How to start categorizing websites in 2 minutes


Step 1: Purchase Plan

After purchasing the plan and logging in, you can use dashboard for categorizations. However, if you need to categorize a large number of texts/websites then we advise you to use our API endpoints. You will see your API key in the dashboard, like this:

Your API key: $2y$10$CbkLX8Ba5n5nD0wSEiuYJ.l3N6K.Ivp4E39eB

Step 2: Prepare list of URLs/domains you want to classify

Next step is to prepare a list of URLs/domains that you want to classify.

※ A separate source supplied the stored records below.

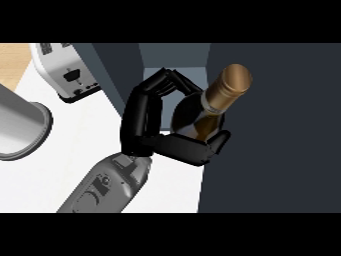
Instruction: Pick up the wine, place it into the cabinet and close the cabinet
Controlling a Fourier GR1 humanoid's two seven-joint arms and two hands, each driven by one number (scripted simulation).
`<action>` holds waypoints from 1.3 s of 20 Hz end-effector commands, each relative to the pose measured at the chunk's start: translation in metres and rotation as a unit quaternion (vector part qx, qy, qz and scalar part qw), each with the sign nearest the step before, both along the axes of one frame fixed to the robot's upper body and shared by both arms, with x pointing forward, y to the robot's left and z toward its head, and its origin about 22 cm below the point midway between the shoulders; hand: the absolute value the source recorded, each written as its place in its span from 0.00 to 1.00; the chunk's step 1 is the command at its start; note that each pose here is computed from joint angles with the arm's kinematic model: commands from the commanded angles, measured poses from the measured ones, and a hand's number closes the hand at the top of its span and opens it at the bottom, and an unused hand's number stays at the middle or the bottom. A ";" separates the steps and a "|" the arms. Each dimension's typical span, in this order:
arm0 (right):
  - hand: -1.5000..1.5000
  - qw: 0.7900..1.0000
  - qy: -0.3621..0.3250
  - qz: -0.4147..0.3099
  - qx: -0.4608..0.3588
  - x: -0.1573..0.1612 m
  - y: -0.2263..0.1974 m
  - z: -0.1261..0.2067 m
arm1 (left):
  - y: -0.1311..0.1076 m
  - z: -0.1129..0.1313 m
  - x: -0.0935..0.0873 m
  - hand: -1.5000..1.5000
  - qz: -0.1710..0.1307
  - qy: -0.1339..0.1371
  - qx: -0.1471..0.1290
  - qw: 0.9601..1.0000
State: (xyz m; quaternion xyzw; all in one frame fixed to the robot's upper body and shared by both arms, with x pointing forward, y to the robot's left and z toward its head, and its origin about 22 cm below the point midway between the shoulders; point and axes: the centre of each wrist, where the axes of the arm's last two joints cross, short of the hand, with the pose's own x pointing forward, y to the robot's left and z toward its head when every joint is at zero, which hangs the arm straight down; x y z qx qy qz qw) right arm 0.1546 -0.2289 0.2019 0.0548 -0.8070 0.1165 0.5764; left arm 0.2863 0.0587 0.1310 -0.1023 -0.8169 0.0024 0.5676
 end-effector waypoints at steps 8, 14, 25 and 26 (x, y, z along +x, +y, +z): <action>0.00 0.999 -0.023 0.033 0.015 -0.024 -0.007 0.011 | -0.004 -0.033 0.017 1.00 0.027 0.024 -0.022 0.999; 0.00 0.999 -0.015 0.032 0.021 -0.027 0.002 0.020 | -0.008 -0.043 0.015 1.00 0.038 0.020 -0.031 0.999; 0.00 0.999 -0.022 0.035 0.031 -0.033 0.003 0.015 | 0.005 -0.089 0.028 1.00 0.071 0.011 0.045 0.996; 0.00 0.999 -0.023 0.027 0.024 -0.010 -0.001 0.019 | 0.015 -0.095 0.025 1.00 0.066 0.004 0.039 0.997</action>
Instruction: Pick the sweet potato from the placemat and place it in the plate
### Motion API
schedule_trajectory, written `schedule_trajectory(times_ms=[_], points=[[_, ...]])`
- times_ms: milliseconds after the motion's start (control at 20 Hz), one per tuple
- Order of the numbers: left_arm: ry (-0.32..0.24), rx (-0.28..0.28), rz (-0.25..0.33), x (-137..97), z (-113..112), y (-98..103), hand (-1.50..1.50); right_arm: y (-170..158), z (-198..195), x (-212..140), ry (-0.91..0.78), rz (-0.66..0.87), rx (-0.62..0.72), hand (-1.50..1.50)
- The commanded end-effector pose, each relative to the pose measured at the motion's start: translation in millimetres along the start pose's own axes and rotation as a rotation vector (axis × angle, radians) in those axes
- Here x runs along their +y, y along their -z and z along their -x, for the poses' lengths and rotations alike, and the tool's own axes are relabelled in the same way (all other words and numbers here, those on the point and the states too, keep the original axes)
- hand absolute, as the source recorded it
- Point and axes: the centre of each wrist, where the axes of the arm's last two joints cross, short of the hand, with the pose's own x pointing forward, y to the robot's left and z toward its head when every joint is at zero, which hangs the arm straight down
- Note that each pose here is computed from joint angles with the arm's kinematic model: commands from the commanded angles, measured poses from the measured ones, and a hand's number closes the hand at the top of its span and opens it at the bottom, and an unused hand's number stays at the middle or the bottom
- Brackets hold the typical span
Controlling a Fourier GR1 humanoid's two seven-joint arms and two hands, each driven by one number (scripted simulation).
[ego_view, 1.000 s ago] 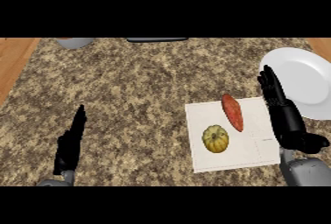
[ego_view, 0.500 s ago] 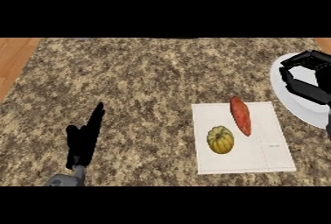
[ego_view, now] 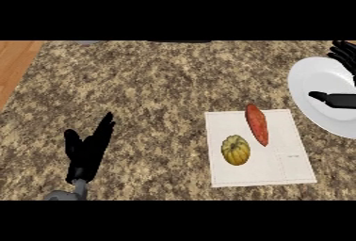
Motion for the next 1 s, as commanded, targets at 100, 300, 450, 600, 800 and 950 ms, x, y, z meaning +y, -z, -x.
schedule_trajectory(times_ms=[100,300,450,600,800,950], points=[[-0.007,0.029,-0.013,5,10,-8,0.0,0,-16,-40,-0.228,-0.267,0.105,-1.5],[-0.011,0.023,0.003,3,14,-6,0.0,26,-36,-28,-0.361,-0.471,0.175,-1.5],[0.011,0.042,-0.009,5,15,-12,0.0,51,-58,-4,-0.435,-0.57,0.176,-1.5],[-0.013,0.04,-0.022,-16,16,-13,0.0,38,-36,28,-0.476,-0.6,0.207,-1.5],[-0.004,0.033,-0.035,-2,10,-18,0.0,38,-53,66,-0.52,-0.655,0.241,-1.5],[-0.037,0.031,-0.026,12,19,-15,0.0,28,-45,74,-0.535,-0.637,0.255,-1.5]])
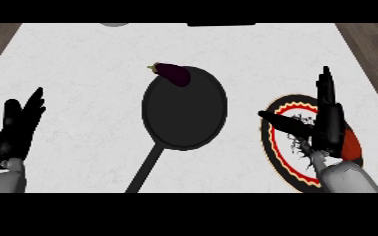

You can store them in a file named urls.csv with each URL in a new line, like this:
www.sportaza.com
www.geogebra.org
www.zeit.de
www.volksverpetzer.de
www.mobrog.com
www.s.cint.com
www.myfreefarm.com
www.rp-online.de
www.bing.com
www.travelex.de
www.alluc.co
www.patreon.com
www.museumspass.com


Step 3: Run the script for classification

After storing the URLs, you should create a python script with the following content:
import requests
import json

# your API key (available in dashboard, after login)
api_key = 'b4dcde2ce5fb2d0b887b5eb6f0cd'

# set this to correct API endpoint, for more information on available API endpoints please see #https://www.websitecategorizationapi.com/api.php
url_api = "https://www.websitecategorizationapi.com/api/iab/iab_category1_url.php"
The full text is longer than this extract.